This section covers: admission, fluids, antipyretics, respiratory support, antibiotics, bronchodilators / treatment of children with asthma attacks, and COVID-19 related coagulopathy. 


Most children with COVID-19 do not require admission. Many people with confirmed COVID-19 may be managed at home, in line with Public Health England guidance. Paediatricians should consider the child’s clinical presentation, requirement for supportive care, underlying medical conditions and the ability for caregivers to care for the child at home when deciding whether to admit a child with COVID-19, All children and young infants including those who are clinically extremely vulnerable should be considered on a case by case basis. 
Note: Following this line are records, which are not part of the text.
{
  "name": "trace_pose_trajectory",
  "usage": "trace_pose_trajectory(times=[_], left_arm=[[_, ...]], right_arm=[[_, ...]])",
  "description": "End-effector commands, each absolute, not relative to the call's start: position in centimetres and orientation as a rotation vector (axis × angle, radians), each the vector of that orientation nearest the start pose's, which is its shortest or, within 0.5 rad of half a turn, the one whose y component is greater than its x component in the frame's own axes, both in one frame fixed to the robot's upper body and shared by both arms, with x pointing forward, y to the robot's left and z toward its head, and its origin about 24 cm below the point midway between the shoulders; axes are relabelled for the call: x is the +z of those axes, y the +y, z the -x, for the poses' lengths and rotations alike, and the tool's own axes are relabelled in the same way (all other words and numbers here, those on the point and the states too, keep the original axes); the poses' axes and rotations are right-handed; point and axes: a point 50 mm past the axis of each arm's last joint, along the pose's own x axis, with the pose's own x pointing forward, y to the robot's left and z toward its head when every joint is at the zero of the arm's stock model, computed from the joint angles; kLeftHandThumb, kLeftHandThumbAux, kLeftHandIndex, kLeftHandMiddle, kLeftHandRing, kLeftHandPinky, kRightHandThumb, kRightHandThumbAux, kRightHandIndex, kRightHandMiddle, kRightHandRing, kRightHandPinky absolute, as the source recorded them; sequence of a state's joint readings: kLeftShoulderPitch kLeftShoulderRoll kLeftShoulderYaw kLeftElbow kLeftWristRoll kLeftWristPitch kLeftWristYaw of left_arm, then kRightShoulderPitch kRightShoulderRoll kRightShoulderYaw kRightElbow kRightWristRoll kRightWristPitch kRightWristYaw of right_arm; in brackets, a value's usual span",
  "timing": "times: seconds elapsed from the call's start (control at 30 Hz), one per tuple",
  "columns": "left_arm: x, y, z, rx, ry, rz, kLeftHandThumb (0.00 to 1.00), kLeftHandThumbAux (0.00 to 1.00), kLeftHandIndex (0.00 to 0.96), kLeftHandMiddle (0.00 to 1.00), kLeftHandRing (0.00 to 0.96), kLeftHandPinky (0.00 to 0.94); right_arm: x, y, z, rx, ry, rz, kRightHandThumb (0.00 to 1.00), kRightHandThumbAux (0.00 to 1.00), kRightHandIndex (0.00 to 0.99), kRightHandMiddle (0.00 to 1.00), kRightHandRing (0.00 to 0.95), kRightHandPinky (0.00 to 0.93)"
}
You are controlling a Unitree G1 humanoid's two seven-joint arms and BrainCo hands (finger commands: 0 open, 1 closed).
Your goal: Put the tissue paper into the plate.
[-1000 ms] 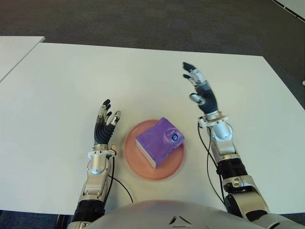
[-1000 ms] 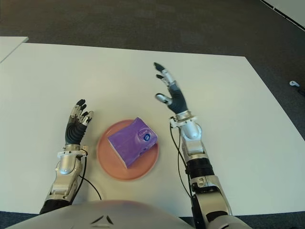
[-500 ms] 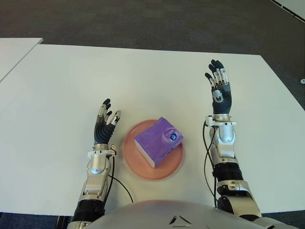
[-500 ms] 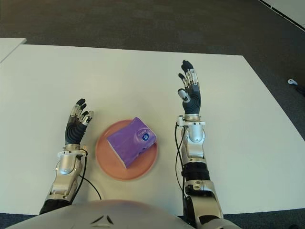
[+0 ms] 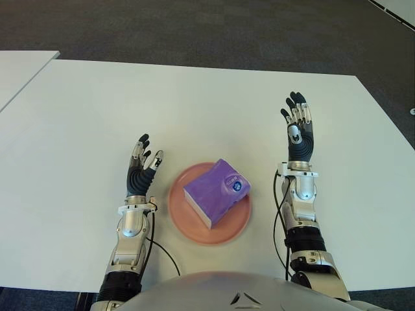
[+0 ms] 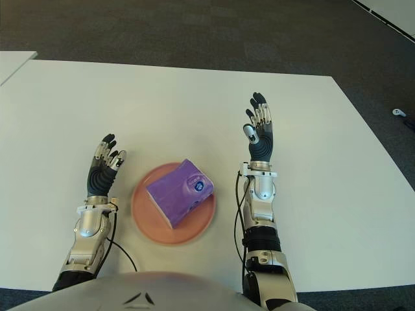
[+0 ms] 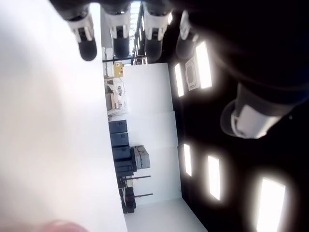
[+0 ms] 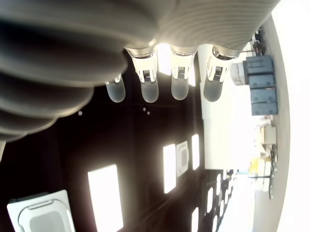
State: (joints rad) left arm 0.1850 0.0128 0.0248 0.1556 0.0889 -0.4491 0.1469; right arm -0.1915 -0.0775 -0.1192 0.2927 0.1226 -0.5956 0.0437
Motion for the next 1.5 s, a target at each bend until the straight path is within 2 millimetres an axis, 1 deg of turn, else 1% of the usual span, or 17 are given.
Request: trace_pose_trajectory(times=[0.03, 1.2, 1.23, 1.27, 1.3, 1.33, 1.37, 1.4, 1.5], left_arm=[[0.5, 17.3, -20.2, 0.182, -0.092, -0.110, 0.000, 0.518, 0.000, 0.000, 0.000, 0.000], [0.6, 17.5, -20.2, 0.178, -0.095, -0.113, 0.000, 0.515, 0.000, 0.000, 0.000, 0.000], [0.6, 17.5, -20.2, 0.178, -0.095, -0.113, 0.000, 0.515, 0.000, 0.000, 0.000, 0.000], [0.6, 17.5, -20.2, 0.177, -0.095, -0.114, 0.000, 0.515, 0.000, 0.000, 0.000, 0.000], [0.6, 17.5, -20.2, 0.177, -0.095, -0.114, 0.000, 0.514, 0.000, 0.000, 0.000, 0.000], [0.6, 17.5, -20.2, 0.177, -0.095, -0.115, 0.000, 0.514, 0.000, 0.000, 0.000, 0.000], [0.6, 17.5, -20.2, 0.177, -0.095, -0.115, 0.000, 0.513, 0.000, 0.000, 0.000, 0.000], [0.6, 17.5, -20.2, 0.176, -0.095, -0.116, 0.000, 0.513, 0.000, 0.000, 0.000, 0.000], [0.6, 17.5, -20.2, 0.176, -0.095, -0.115, 0.000, 0.509, 0.000, 0.000, 0.000, 0.000]], right_arm=[[7.5, -18.4, -27.5, -0.072, -0.467, -0.040, 0.018, 0.396, 0.000, 0.000, 0.000, 0.000], [7.5, -18.1, -27.5, -0.071, -0.466, -0.042, 0.018, 0.396, 0.000, 0.000, 0.000, 0.000], [5.7, -17.9, -27.2, -0.052, -0.368, -0.020, 0.018, 0.396, 0.000, 0.000, 0.000, 0.000], [4.2, -17.7, -26.9, -0.037, -0.294, -0.005, 0.011, 0.418, 0.000, 0.000, 0.000, 0.000], [0.2, -17.5, -26.4, -0.005, -0.080, 0.036, 0.009, 0.426, 0.000, 0.000, 0.000, 0.000], [-2.5, -17.4, -25.7, 0.017, 0.068, 0.066, 0.006, 0.453, 0.000, 0.000, 0.000, 0.000], [-4.0, -17.4, -25.2, 0.026, 0.155, 0.085, 0.003, 0.470, 0.000, 0.000, 0.000, 0.000], [-4.8, -17.5, -24.9, 0.031, 0.200, 0.096, 0.003, 0.476, 0.000, 0.000, 0.000, 0.000], [-5.0, -17.6, -24.9, 0.026, 0.211, 0.103, 0.000, 0.494, 0.000, 0.000, 0.000, 0.000]])
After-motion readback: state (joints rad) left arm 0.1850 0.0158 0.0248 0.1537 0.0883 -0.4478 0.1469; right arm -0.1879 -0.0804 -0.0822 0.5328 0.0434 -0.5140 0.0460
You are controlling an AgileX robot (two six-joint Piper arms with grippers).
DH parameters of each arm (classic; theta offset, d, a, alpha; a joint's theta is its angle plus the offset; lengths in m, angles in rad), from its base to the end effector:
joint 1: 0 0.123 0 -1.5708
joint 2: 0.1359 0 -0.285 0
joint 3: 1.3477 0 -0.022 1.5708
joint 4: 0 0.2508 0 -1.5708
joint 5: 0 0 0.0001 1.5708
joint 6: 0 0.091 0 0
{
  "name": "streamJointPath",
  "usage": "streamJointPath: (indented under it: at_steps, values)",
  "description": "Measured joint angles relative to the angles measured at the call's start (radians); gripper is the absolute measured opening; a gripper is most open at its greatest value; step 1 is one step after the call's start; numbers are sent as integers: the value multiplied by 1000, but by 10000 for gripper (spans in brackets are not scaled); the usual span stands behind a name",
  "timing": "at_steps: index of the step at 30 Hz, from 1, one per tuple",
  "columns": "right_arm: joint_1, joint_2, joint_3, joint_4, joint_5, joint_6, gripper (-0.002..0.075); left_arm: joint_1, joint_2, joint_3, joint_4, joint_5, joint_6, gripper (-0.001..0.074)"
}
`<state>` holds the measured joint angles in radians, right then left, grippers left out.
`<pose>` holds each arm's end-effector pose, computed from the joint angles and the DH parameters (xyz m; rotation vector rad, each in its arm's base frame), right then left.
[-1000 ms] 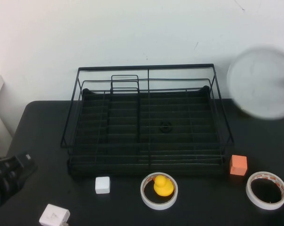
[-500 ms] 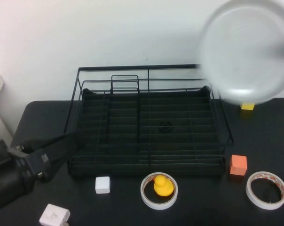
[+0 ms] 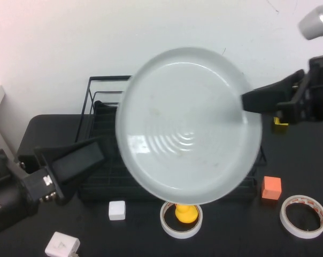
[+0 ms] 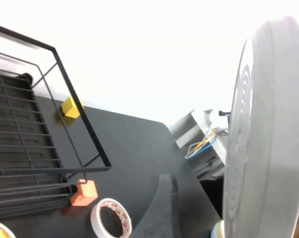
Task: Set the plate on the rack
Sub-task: Hand over the plate
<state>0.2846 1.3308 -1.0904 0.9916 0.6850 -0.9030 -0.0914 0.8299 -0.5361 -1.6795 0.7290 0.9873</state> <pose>0.2613 0.1267 0.3480 -0.6593 2.0319 0.7438 0.1494 -0.0743 0.3200 0.0148 1.8049 -1.2039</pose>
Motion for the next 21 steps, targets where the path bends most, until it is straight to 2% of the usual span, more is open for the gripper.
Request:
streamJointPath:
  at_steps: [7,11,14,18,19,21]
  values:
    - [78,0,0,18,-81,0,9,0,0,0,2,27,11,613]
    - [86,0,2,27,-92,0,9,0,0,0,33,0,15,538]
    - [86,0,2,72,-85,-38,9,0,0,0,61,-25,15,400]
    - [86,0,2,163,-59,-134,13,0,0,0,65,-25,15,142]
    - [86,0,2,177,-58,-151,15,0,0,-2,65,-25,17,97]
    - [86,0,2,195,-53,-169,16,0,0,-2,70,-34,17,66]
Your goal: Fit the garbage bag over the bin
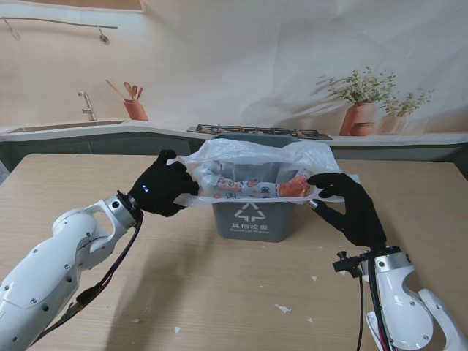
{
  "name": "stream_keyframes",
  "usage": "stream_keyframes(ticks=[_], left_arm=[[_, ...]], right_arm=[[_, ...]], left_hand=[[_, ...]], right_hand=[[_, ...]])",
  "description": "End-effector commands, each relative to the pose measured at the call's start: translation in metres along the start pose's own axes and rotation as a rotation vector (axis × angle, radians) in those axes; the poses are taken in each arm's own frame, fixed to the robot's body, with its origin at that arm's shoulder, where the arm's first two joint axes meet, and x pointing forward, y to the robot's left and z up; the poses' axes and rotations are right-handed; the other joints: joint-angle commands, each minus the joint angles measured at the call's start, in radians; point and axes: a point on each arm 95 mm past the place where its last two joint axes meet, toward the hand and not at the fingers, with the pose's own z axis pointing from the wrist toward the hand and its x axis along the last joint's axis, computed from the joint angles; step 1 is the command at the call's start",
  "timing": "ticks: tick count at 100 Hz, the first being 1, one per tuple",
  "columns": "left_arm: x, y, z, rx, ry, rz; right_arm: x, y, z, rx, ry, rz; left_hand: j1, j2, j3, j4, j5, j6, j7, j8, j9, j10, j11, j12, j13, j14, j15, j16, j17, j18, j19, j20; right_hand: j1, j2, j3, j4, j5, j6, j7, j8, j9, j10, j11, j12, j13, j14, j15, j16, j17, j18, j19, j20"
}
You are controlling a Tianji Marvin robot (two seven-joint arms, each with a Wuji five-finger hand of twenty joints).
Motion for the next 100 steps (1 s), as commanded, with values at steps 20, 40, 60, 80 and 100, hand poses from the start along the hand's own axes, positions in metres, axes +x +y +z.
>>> stream_keyframes(ticks=[20,40,60,80,100], left_arm=[[0.001,0.006,-0.002,-0.026,-0.004,-0.006],[0.002,0.005,-0.001,-0.025,-0.001,-0.007],[0.003,0.005,0.0,-0.024,-0.003,-0.011],[0.004,0.005,0.001,-0.024,0.001,-0.01],[0.004,0.005,0.001,-0.026,-0.001,-0.011]], right_arm=[[0.021,-0.005,0.017,-0.144,0.101,0.114],[0.042,-0.017,0.02,-0.182,0.014,0.396],[0.047,-0.013,0.009,-0.13,-0.017,0.4],[0.065,-0.016,0.004,-0.128,0.09,0.531],[0.071,-0.022,0.015,-0.114,0.291,0.284]], left_hand=[[0.021,-0.033,0.034,-0.03,0.056,0.01,0.059,0.022,0.019,0.029,0.025,0.027,-0.005,0.018,0.029,0.028,-0.019,0.038,0.042,0.022],[0.022,-0.036,0.035,-0.031,0.058,0.014,0.059,0.02,0.022,0.03,0.023,0.031,-0.003,0.018,0.031,0.03,-0.018,0.038,0.044,0.023],[0.023,-0.038,0.039,-0.031,0.063,0.02,0.059,0.018,0.026,0.032,0.02,0.035,-0.002,0.02,0.032,0.032,-0.019,0.039,0.046,0.024],[0.021,-0.039,0.04,-0.032,0.062,0.019,0.059,0.017,0.028,0.029,0.019,0.037,-0.001,0.018,0.031,0.032,-0.019,0.04,0.046,0.024],[0.021,-0.038,0.041,-0.032,0.062,0.019,0.059,0.016,0.027,0.029,0.017,0.039,0.0,0.017,0.031,0.033,-0.019,0.041,0.046,0.024]], right_hand=[[0.024,-0.001,0.054,0.026,-0.036,-0.029,0.045,0.005,-0.018,-0.013,0.045,0.014,-0.029,-0.015,0.072,0.032,0.048,-0.056,-0.073,0.184],[-0.028,0.019,0.034,0.02,-0.163,0.006,0.052,0.0,-0.123,-0.02,0.095,0.032,-0.122,-0.024,0.123,0.061,0.009,-0.098,-0.017,0.22],[-0.062,0.019,-0.03,0.026,-0.202,-0.012,0.035,-0.007,-0.163,-0.034,0.085,0.014,-0.15,-0.03,0.087,0.039,-0.075,-0.052,0.081,0.205],[0.013,-0.02,0.026,0.028,-0.099,-0.011,0.03,-0.019,-0.032,-0.021,0.017,-0.006,0.005,-0.016,0.049,0.017,0.034,0.01,0.134,0.098],[0.031,-0.087,0.211,0.003,0.004,-0.006,0.052,-0.025,0.075,-0.025,0.016,0.006,0.118,-0.022,0.08,0.024,0.08,-0.06,0.405,0.096]])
Acute Kidney injury (AKI) is a complication of viral infections. Most children with mild illness do not require fluid restriction below normal maintenance values. Fluid restriction may be indicated in children with moderate to severe respiratory compromise as this may reduce the risk of acute respiratory distress syndrome (ARDS). Be aware that febrile children, and those who are tachypnoeic, may have increased insensible losses. Pharyngitis or anorexia may limit oral intake. Monitor fluid balance, and measure daily weight in those children in whom fluid intake is a concern. Renal profile blood tests and urine dipstick are not required in all children but should be measured if there is a concern about fluid balance. Diuretics are not indicated routinely but should be considered in children with worsening respiratory failure requiring CPAP or NIV, particularly if there is evidence of pulmonary oedema on chest x-ray. Involve critical care and transport teams early in these cases and discuss with a paediatric infectious diseases team.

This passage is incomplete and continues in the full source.